NAD+ is a coenzyme every cell uses to convert food into energy, and people inject it to push back against the natural age-related drop in NAD+ levels. Most users report it for energy, mental clarity, and recovery; researchers also study it for DNA-repair and metabolic-aging pathways. Human studies confirm injections raise blood NAD+ levels meaningfully, though long-term outcome data is still developing. This page covers reconstitution math and typical daily-or-cycle logging cadence.

How the NAD+ vial duration calculator works

This calculator answers the inventory question: at your current dose and weekly cadence, how many weeks will this NAD+ vial last? It is the math you need to plan refills before a vial runs dry mid-protocol — especially with peptides like GLP-1s where shipping windows can run several weeks.

The formula is two divisions. Total doses per vial equals vial mg divided by dose mg, rounded down. Weeks of supply equals total doses divided by doses per week.

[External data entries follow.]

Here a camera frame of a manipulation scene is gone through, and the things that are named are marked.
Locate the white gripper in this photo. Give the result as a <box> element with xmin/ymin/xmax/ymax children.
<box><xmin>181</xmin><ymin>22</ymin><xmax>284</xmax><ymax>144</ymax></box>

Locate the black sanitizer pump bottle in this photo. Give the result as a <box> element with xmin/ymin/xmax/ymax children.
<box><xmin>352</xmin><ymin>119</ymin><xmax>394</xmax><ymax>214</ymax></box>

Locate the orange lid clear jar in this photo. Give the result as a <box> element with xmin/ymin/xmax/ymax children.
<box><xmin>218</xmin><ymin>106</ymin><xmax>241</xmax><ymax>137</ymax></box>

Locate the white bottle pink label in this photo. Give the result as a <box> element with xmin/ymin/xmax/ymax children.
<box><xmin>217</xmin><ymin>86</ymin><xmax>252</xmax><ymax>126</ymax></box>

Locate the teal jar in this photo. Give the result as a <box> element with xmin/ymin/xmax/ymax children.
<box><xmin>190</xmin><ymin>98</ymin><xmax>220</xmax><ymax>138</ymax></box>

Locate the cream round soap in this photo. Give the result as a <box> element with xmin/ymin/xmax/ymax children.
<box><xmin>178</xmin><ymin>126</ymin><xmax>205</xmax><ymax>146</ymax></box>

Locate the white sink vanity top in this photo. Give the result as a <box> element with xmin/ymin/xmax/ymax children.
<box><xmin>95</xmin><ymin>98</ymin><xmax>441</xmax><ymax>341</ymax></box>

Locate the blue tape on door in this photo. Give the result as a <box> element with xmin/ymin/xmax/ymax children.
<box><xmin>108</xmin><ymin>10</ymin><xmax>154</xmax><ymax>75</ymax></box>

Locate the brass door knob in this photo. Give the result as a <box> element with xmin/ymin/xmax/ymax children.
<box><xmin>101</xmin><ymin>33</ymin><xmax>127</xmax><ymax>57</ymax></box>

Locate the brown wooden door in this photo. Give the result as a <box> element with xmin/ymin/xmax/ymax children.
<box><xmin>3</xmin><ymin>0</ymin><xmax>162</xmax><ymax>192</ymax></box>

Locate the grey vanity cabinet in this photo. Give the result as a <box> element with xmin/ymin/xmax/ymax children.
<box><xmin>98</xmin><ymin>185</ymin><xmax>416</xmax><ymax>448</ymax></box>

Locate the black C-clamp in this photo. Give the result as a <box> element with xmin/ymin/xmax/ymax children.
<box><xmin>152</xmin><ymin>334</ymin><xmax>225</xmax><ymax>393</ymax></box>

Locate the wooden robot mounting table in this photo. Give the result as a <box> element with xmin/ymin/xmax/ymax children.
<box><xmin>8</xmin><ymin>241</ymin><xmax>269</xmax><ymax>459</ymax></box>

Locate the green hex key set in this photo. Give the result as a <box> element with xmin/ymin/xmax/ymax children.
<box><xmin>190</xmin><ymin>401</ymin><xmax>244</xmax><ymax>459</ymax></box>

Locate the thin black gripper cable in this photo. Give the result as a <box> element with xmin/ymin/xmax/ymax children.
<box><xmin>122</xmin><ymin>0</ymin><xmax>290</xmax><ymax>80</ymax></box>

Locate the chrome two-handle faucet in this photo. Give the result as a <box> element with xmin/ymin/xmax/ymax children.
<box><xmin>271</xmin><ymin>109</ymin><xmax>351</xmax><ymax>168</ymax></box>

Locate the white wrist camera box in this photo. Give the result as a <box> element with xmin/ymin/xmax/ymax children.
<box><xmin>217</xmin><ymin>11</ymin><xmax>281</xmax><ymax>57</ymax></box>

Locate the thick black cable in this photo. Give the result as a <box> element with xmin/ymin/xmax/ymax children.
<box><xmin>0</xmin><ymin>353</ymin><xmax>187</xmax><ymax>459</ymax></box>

With a 100 mg vial of NAD+, a 50 mg dose, and 1 dose per week, the vial covers 2 doses, or about 2.0 weeks of supply.

The three inputs that move the answer: vial mg (set when you bought the vial), dose mg (set by your protocol step), and doses-per-week (set by the peptide's half-life). Once a vial is reconstituted it also has a stability ceiling — most lyophilized peptides reconstituted in BAC water are typically used within four to six weeks of refrigerated storage, so a vial that mathematically lasts twelve weeks may not last twelve weeks in practice.

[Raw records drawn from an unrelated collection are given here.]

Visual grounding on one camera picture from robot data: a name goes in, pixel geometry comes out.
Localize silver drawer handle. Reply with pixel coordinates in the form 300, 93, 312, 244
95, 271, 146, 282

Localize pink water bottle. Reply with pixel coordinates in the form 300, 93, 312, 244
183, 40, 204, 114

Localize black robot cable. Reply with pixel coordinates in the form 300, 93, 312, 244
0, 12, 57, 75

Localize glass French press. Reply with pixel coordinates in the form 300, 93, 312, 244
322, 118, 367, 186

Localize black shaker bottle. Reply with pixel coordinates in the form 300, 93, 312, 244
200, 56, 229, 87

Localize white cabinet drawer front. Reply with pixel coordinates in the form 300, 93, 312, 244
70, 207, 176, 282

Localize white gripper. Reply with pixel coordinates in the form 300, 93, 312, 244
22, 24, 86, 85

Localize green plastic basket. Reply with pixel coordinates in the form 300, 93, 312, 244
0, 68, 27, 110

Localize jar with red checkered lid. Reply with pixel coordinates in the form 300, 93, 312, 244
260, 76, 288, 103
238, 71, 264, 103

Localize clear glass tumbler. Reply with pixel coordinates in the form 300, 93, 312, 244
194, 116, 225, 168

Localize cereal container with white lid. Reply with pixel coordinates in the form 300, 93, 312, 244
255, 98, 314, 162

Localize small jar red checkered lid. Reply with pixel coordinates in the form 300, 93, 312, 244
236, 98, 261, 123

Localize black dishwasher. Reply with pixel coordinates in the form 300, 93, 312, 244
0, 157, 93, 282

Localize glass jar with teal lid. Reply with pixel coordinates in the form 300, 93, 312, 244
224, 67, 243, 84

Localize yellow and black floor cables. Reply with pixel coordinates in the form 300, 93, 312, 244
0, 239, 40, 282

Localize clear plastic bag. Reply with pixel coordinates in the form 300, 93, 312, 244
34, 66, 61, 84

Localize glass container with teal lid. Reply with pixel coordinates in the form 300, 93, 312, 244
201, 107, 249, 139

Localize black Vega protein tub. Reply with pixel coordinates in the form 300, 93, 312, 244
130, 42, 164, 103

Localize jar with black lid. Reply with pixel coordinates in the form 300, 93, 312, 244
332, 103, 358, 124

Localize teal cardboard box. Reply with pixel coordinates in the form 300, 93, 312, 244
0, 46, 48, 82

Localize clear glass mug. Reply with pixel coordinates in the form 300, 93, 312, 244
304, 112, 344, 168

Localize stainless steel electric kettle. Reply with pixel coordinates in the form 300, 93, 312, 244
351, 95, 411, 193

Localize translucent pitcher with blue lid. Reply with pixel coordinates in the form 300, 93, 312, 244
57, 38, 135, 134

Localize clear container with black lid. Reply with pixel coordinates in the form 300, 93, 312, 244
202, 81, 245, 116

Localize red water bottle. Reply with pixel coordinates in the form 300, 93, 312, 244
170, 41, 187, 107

Use this calculator before opening a new vial to confirm the dose and cadence you have planned will not strand you halfway through. Use it again whenever you titrate up — a dose increase shortens vial life, sometimes dramatically. The calculator is intentionally conservative: it floors total doses, never assumes partial-dose draws, and never extends weeks beyond what whole doses support.

NAD+ cadence and how it changes vial life

Cadence and dose magnitude vary so much between users that recording the cadence explicitly in each log entry is essential. Without it, retrospective trend analysis is unreliable.

Many NAD+ users alternate between intensive loading periods and lower-frequency maintenance. Recording the transition between phases — the same way it is done for Melanotan-2 — keeps the timeline auditable.

Research protocols for subcutaneous NAD+ administration sometimes describe distinct phases for loading and maintenance. A loading phase might involve a higher frequency of administration, such as daily doses over a period of 5 to 14 days. The objective of such a phase in a research context is to rapidly alter the systemic concentration of the molecule. Following this initial period, the protocol might shift to a maintenance phase, characterized by a reduced frequency, such as a single administration per week. This two-phase structure requires diligent scheduling and tracking to accurately document the shift in dose timing and to monitor observations across both distinct periods of the protocol.

Storage and shelf life for NAD+

Lyophilized NAD+ powder is typically stored refrigerated until reconstitution. The in-use reconstituted vial is kept refrigerated and used within several weeks.

Tracking NAD+ vials in a real log

NAD+ is unusual in this list because the cadence is so variable. The dose log itself is the source of truth for what protocol was actually followed; without it, retrospective analysis is essentially guesswork.

Documenting NAD+ administration requires careful attention to the route, as a key differentiator in study protocols is intravenous (IV) versus subcutaneous (SubQ) delivery. IV infusions are typically observed in clinical or research settings, involving large quantities such as 250 mg, 500 mg, or even 1000 mg, infused directly into the bloodstream over several hours. Tracking for this route should include the total dose, infusion duration, and any observed parameters. In contrast, subcutaneous self-administration involves logging much smaller doses (e.g., 50 mg) on a more frequent schedule. A comprehensive tracking log allows for clear delineation between these two methods, ensuring that the recorded data accurately reflects the significant difference in dose magnitude and delivery pharmacokinetics.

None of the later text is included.